-- TASK DESCRIPTION --
Copies of all lines containing the string "knife" are needed from the data below.

-- GIVEN RECORDS --
++++++

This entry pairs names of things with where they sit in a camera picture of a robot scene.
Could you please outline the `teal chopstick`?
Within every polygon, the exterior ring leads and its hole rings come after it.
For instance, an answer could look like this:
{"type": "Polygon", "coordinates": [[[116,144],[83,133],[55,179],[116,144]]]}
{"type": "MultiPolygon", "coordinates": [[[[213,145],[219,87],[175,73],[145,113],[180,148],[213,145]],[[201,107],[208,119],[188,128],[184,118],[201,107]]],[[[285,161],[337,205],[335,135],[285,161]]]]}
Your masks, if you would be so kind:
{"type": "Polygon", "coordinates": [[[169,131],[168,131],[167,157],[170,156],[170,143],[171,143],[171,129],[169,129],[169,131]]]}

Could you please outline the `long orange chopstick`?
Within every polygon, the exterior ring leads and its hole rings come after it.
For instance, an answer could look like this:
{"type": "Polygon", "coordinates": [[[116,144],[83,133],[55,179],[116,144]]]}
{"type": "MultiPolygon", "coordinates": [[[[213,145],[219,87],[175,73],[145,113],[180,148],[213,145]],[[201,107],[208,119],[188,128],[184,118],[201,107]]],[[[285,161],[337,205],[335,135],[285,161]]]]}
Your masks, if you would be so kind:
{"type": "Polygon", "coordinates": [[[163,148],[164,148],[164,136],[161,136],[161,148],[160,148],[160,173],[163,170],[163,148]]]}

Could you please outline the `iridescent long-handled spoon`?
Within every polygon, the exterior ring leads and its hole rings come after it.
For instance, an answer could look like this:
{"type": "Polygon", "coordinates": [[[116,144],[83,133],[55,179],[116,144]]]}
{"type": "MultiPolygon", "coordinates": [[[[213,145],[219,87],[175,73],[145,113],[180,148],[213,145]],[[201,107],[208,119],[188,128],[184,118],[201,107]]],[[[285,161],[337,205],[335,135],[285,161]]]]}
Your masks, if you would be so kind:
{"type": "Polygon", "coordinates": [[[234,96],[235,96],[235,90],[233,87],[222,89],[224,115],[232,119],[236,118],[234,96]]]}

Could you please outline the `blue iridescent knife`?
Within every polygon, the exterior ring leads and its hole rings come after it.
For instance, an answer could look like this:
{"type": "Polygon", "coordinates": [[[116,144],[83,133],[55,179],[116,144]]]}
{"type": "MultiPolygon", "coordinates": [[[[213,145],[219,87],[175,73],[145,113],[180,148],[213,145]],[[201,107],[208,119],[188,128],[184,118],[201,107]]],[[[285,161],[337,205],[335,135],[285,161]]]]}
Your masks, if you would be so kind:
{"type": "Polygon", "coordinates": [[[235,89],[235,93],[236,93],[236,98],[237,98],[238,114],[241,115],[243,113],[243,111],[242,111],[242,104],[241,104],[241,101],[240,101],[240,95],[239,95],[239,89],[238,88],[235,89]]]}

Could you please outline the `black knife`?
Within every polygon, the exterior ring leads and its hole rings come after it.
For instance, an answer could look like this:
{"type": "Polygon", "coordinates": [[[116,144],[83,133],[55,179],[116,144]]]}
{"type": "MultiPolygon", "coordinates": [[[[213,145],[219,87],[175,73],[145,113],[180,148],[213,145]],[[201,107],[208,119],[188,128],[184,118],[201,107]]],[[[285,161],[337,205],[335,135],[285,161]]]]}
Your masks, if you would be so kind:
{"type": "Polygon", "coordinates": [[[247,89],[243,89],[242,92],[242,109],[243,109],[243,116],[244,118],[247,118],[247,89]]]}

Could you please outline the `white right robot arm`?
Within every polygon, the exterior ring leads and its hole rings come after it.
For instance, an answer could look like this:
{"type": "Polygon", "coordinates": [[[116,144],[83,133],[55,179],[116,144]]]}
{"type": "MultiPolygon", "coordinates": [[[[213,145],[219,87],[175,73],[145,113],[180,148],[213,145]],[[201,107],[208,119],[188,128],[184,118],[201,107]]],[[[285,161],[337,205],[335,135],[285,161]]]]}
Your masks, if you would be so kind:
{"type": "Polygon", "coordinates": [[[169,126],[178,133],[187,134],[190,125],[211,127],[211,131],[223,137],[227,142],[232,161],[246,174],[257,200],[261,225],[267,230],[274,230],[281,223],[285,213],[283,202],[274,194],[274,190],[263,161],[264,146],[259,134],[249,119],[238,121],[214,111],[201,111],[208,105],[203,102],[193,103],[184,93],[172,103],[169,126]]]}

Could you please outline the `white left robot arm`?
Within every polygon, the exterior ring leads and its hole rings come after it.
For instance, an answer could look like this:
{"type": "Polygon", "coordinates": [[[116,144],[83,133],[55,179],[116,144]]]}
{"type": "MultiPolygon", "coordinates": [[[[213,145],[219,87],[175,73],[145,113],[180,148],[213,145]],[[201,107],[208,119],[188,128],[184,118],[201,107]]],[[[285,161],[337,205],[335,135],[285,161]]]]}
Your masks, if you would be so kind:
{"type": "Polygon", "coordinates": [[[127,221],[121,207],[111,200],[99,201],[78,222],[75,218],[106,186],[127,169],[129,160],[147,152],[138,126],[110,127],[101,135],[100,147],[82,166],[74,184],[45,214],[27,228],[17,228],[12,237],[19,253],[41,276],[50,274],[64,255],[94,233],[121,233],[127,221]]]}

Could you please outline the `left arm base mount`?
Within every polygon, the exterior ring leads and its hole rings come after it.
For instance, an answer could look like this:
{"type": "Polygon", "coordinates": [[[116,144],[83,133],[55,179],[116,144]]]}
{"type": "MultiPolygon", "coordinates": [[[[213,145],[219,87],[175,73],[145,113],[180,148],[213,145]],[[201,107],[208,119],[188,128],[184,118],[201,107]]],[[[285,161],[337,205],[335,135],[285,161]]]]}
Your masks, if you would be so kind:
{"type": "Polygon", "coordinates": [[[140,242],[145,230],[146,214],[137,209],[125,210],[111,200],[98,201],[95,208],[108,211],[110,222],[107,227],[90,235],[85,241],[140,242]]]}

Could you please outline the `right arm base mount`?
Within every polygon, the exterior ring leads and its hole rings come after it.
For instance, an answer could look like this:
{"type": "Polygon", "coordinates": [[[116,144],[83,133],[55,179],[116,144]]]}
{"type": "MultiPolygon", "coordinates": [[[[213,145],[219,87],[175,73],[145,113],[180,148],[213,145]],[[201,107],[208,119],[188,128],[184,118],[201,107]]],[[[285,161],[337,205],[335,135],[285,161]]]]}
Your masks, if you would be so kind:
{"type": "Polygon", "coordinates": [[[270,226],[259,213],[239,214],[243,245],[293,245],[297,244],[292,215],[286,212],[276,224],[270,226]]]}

++++++

-- EXERCISE RESULT --
Could you please outline the `blue iridescent knife`?
Could you please outline the `black knife`?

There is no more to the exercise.